_Activity_
Take the lines below from the one with "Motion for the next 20" through the one with "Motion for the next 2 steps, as" and retype them exactly. Include nothing else, and no pictures.

::: Material for this exercise :::

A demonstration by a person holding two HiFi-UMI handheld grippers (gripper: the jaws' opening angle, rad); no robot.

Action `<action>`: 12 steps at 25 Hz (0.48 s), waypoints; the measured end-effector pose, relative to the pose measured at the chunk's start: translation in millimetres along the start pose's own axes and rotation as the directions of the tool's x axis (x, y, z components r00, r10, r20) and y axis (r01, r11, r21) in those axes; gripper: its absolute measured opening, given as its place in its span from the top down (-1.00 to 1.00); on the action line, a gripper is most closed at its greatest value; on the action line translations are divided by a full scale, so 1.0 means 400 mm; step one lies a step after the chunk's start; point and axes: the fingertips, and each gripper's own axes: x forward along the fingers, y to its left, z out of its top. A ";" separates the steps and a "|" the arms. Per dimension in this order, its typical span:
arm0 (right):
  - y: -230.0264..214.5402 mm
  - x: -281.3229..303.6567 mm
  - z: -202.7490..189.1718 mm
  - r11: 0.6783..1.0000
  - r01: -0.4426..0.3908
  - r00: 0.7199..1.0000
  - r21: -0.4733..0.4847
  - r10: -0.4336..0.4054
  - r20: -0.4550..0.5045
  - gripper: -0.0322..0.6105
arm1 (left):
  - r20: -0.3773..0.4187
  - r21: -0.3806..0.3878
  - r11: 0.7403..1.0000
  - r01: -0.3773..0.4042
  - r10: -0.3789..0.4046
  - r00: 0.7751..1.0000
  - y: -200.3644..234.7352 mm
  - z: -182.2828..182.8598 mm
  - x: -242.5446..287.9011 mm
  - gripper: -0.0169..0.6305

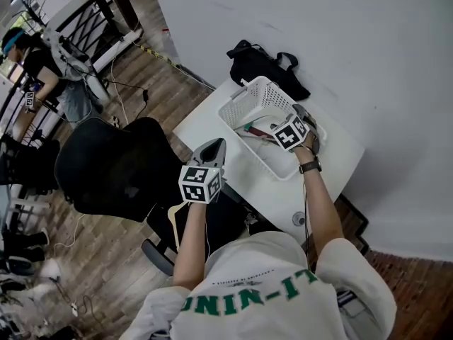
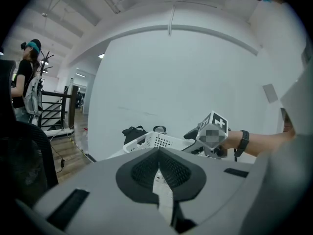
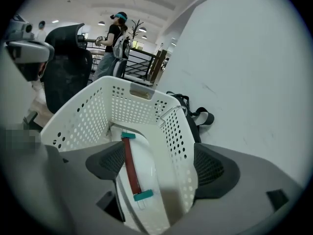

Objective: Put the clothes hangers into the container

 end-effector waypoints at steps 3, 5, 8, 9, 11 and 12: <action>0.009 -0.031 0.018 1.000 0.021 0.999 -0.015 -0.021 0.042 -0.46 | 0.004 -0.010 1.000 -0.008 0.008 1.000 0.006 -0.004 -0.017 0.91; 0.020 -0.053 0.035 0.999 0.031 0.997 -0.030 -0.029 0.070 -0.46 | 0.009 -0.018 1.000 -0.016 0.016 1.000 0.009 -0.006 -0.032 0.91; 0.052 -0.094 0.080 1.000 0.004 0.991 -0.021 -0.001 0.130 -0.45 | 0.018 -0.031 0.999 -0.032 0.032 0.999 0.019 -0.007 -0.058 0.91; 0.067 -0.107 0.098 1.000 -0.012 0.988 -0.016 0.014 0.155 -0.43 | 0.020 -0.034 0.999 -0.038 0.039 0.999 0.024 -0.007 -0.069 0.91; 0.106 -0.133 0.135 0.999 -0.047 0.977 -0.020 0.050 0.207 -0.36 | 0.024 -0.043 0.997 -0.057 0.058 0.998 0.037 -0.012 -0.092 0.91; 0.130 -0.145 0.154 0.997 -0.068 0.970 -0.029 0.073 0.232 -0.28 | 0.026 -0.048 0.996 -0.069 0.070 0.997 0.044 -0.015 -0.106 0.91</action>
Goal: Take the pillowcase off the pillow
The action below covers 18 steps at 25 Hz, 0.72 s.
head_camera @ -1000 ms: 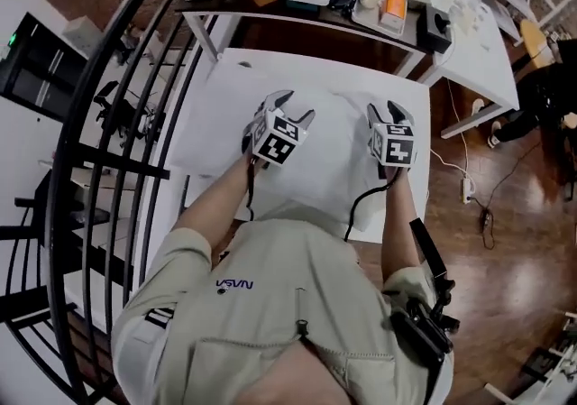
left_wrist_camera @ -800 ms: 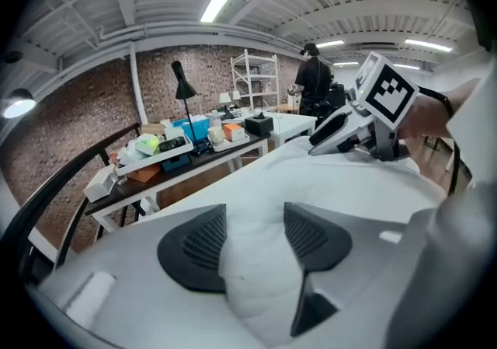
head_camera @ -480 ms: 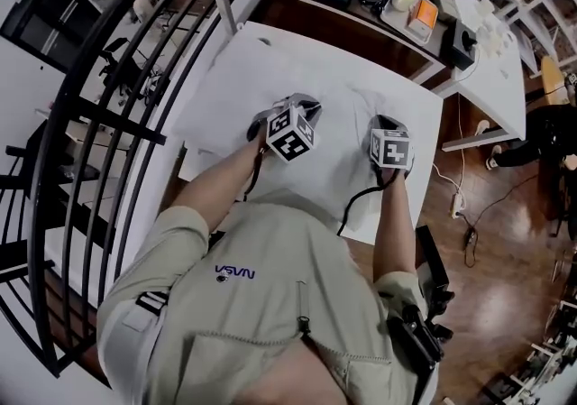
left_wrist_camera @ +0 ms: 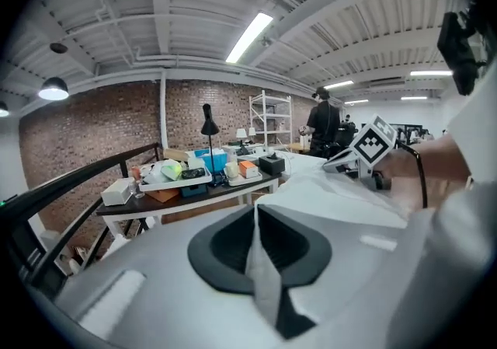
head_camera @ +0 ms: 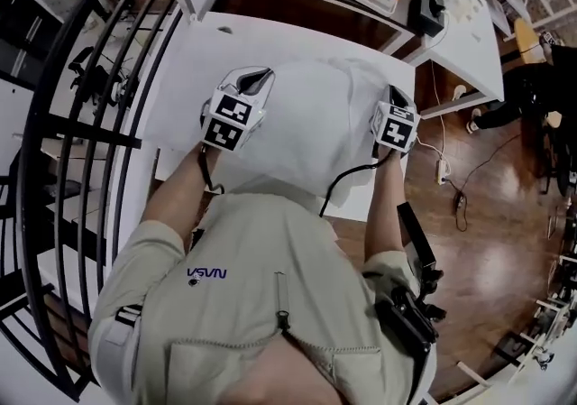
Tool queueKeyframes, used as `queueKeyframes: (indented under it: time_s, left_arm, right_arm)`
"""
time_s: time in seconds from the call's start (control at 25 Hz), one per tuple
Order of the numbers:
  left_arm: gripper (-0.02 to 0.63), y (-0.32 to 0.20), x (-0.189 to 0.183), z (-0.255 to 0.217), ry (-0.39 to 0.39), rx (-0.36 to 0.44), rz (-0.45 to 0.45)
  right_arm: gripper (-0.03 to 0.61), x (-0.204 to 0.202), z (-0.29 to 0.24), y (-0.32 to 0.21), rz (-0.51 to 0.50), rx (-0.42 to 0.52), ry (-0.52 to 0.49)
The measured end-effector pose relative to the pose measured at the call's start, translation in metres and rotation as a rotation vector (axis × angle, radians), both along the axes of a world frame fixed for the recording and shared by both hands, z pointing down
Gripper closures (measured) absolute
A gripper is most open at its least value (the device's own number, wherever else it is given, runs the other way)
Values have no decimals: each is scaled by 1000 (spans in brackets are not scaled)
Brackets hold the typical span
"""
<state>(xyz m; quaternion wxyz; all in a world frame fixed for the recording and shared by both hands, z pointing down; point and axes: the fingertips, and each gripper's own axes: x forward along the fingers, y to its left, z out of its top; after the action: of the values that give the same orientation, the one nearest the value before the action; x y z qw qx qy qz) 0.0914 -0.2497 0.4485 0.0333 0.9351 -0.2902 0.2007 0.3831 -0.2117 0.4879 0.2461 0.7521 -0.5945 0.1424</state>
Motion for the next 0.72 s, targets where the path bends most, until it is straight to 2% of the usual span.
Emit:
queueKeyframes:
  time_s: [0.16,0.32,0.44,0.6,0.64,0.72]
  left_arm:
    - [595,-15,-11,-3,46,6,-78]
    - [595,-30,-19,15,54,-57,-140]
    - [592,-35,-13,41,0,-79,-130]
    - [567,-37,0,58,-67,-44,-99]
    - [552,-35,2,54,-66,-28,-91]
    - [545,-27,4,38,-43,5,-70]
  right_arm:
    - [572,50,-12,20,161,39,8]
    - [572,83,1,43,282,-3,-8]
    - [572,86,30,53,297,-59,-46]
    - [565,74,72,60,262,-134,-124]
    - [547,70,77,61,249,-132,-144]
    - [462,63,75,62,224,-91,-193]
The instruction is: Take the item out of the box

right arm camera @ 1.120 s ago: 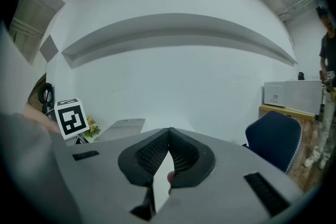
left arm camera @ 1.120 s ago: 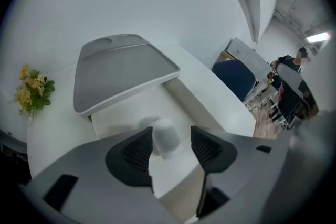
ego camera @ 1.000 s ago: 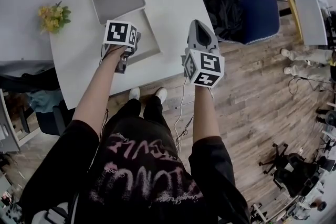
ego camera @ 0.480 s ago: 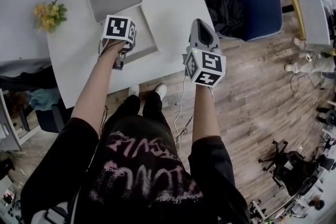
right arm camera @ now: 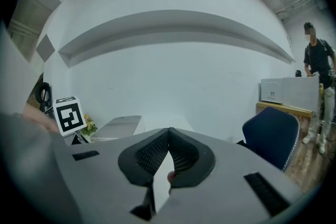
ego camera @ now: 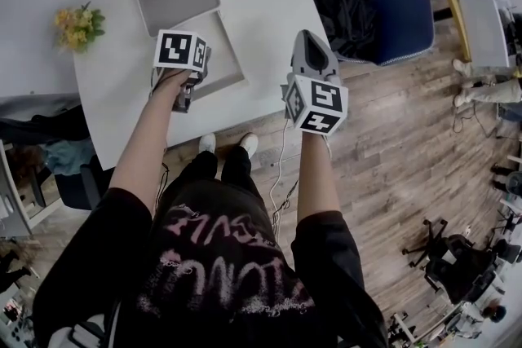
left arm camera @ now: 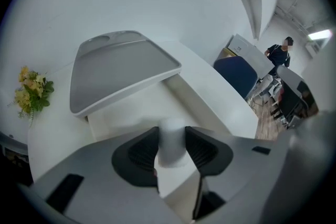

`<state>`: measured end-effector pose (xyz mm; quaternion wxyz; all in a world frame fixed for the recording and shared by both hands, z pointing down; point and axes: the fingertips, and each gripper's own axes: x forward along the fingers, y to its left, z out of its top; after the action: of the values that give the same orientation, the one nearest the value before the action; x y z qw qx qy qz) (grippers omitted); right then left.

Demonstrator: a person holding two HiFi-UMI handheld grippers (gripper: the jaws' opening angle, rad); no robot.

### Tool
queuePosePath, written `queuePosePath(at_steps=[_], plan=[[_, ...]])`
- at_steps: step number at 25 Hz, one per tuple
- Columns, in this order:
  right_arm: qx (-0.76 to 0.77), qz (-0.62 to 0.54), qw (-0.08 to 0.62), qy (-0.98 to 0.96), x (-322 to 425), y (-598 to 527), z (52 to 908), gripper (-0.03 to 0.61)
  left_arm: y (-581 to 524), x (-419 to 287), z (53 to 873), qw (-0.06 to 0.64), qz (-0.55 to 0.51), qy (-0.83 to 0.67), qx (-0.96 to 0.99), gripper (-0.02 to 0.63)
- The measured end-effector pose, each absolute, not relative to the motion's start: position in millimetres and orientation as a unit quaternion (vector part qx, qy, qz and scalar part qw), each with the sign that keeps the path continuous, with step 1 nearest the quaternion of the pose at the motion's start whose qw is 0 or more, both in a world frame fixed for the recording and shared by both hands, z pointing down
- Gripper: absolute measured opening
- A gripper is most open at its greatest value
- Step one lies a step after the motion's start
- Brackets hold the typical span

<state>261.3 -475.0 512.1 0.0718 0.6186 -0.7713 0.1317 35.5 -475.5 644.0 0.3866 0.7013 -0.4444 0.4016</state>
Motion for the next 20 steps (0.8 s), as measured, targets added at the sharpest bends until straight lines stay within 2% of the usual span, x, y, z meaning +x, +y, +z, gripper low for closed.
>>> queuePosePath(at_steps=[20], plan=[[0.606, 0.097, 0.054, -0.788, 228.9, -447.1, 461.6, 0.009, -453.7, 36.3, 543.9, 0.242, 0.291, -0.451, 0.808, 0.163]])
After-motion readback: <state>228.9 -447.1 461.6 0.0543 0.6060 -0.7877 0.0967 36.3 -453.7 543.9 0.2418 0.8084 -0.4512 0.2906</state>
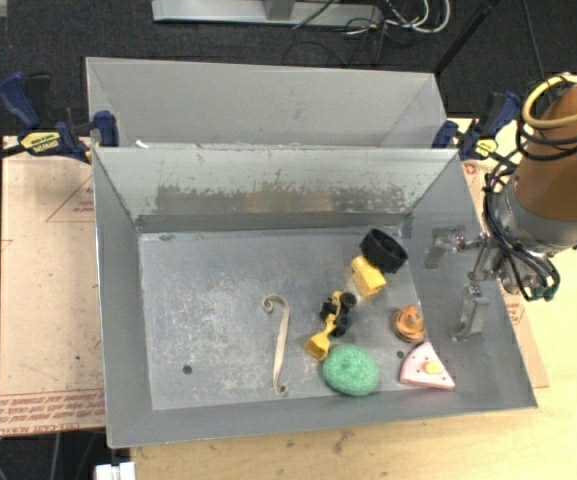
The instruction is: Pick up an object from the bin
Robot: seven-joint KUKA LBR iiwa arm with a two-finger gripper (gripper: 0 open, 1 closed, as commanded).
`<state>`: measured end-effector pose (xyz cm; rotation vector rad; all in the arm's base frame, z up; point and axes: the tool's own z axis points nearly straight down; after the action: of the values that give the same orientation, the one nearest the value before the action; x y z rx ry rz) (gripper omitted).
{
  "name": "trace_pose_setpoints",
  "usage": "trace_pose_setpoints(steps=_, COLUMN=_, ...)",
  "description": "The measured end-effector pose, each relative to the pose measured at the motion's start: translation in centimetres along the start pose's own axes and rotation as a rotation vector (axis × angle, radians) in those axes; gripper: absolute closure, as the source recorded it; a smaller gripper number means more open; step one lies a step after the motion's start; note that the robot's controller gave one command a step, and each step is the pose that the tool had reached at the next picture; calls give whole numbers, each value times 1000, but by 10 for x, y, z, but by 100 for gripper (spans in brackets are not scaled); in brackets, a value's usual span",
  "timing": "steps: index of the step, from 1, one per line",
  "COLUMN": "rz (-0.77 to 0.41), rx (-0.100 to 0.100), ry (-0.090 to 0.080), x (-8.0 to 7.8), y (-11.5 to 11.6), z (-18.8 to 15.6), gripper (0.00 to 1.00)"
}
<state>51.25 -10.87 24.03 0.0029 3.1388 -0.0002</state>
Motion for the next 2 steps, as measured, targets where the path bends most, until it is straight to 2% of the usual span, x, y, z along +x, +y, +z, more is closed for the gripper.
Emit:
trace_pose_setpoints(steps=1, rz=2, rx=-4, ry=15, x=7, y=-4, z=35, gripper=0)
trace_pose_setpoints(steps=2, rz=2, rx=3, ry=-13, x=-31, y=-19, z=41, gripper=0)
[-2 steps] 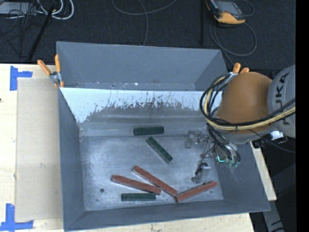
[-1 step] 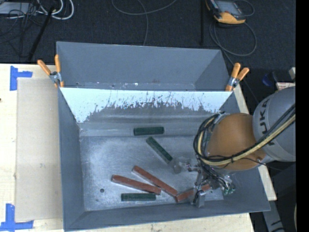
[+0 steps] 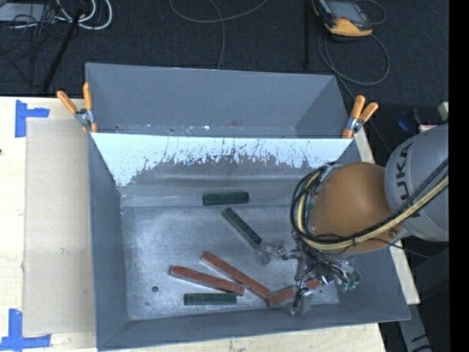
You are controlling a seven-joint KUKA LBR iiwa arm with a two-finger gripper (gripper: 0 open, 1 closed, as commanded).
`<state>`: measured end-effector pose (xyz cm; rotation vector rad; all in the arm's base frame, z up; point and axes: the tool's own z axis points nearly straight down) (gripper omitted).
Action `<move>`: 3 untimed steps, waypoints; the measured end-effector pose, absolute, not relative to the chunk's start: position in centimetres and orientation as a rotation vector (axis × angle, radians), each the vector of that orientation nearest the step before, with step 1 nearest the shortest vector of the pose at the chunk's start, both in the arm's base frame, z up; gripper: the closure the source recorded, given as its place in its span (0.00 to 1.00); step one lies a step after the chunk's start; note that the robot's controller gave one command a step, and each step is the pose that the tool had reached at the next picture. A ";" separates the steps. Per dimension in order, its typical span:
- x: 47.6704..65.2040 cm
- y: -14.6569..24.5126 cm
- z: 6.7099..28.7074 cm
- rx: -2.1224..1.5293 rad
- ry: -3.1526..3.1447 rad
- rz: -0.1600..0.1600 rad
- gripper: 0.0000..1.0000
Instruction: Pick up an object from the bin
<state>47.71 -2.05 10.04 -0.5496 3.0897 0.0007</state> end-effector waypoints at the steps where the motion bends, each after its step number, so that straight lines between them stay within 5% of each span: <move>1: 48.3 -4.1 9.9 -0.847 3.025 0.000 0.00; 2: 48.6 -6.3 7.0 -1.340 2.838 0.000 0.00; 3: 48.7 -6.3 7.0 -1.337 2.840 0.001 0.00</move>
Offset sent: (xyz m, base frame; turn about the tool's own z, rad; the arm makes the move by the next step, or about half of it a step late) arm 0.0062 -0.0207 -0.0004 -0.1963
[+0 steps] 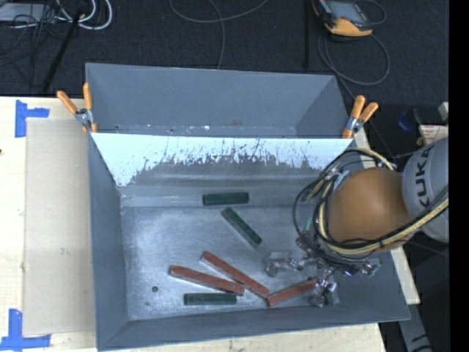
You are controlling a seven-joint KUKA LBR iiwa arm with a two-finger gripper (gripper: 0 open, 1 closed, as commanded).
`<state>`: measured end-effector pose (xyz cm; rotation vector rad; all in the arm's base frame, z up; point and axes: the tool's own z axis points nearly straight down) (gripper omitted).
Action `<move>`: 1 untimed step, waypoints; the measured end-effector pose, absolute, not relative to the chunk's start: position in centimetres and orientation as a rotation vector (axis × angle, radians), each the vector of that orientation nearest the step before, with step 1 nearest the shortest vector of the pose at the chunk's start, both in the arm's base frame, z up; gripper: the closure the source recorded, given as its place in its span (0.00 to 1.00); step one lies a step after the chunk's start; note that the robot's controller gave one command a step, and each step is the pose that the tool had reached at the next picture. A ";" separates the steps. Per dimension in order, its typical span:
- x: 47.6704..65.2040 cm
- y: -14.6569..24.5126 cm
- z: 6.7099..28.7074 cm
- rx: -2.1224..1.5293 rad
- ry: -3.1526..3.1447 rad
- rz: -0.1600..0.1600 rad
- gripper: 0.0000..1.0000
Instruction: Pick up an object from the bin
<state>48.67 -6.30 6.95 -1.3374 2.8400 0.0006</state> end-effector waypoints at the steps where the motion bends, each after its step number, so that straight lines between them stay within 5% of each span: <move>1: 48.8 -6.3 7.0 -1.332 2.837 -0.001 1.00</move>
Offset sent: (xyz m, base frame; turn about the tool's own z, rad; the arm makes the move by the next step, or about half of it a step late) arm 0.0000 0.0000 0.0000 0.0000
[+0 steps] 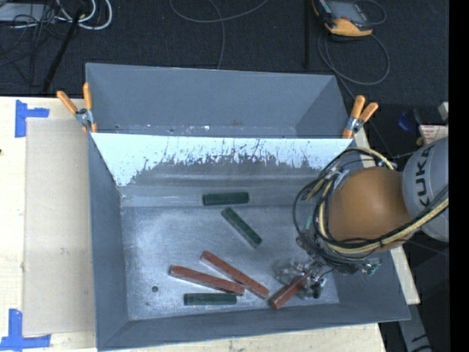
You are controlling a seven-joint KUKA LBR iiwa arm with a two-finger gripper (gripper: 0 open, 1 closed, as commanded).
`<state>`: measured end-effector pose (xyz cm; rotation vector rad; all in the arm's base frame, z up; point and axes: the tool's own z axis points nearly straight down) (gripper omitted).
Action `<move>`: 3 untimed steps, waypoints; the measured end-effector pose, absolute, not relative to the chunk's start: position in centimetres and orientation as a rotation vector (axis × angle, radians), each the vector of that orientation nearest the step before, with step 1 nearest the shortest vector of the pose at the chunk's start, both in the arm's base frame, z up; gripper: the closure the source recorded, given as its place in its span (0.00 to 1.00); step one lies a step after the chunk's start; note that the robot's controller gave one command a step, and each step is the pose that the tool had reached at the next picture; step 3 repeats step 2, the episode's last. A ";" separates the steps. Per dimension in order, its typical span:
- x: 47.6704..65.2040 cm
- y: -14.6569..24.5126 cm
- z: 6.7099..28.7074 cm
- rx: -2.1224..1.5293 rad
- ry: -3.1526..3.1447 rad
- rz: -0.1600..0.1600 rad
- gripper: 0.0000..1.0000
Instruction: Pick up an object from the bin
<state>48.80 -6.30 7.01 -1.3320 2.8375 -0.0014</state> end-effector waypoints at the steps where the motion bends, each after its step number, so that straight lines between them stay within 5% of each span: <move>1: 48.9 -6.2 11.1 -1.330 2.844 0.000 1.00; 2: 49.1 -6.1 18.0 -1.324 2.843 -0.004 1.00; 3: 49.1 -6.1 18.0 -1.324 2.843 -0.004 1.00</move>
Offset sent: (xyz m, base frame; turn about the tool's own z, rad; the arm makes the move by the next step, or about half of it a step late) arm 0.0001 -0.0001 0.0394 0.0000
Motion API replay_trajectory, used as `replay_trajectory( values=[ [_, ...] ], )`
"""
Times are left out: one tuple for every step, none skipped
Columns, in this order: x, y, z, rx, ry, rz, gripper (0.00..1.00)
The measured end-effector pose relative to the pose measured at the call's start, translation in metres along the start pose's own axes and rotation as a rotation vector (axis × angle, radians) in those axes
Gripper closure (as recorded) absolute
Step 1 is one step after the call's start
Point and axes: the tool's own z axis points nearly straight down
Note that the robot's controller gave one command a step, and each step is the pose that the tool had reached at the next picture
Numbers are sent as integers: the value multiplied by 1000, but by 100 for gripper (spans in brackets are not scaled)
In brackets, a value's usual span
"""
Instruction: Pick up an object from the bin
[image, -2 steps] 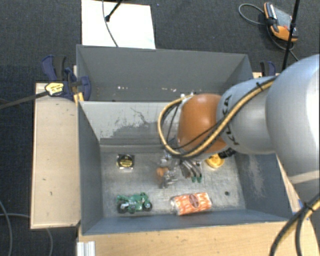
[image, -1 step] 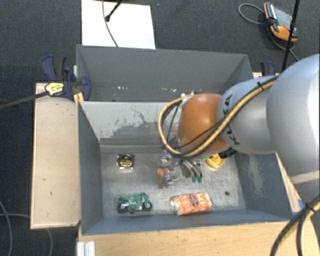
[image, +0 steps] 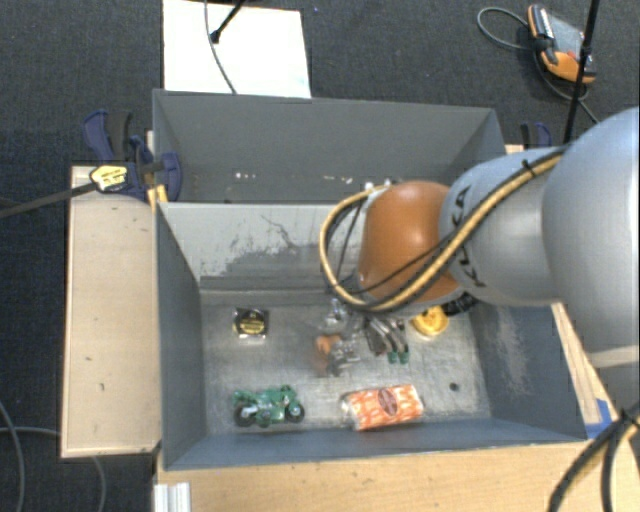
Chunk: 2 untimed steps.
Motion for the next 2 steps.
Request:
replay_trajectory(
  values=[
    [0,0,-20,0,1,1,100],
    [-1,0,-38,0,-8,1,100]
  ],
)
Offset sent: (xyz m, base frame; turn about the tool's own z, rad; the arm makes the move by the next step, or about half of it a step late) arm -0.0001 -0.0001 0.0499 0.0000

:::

_Answer space_
Motion for the next 20 steps (0.8 s), as measured, targets added at the sharpest bends until straight lines stay within 2% of the usual span, x, y, z meaning +x, +y, +z, gripper low for closed.
>>> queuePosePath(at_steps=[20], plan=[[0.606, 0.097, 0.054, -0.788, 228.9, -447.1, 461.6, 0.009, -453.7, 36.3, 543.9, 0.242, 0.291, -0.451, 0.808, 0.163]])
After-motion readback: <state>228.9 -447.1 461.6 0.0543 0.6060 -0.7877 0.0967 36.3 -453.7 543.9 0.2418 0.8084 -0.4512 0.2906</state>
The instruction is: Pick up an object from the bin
Robot: seven-joint KUKA LBR iiwa arm with a two-finger gripper (gripper: 0 open, 1 closed, as commanded).
`<state>`: measured end-effector pose (xyz cm; rotation vector rad; all in the arm's base frame, z up; point and axes: the tool's own z axis points nearly straight down; after the action: of the values that give the same orientation, the one nearest the value before the action; x y z rx ry rz) (gripper omitted).
{
  "name": "trace_pose_setpoints",
  "usage": "trace_pose_setpoints(steps=_, COLUMN=_, ...)",
  "description": "The measured end-effector pose, each relative to the pose measured at the motion's start: translation in centimetres along the start pose's own axes and rotation as a rotation vector (axis × angle, radians) in those axes; gripper: absolute closure, as the source recorded it; a smaller gripper number means more open; step one lies a step after the motion's start; note that the robot's controller gave one command a step, and each step is the pose that the tool had reached at the next picture; calls give whole numbers, each value times 1000, but by 10 for x, y, z, but by 100 for gripper (spans in brackets are not scaled); in brackets, a value's usual span",
  "timing": "steps: index of the step, from 1, one per line",
  "COLUMN": "rz (-0.77 to 0.41), rx (-0.100 to 0.100), ry (-0.090 to 0.080), x (-8.0 to 7.8), y (-11.5 to 11.6), z (-18.8 to 15.6), gripper (0.00 to 1.00)"
}
<state>51.25 -10.87 24.03 0.0029 3.1388 -0.0002</state>
Motion for the next 2 steps, as measured, targets where the path bends most, until it is straight to 2% of the usual span, x, y, z along +x, +y, +z, more is closed for the gripper.

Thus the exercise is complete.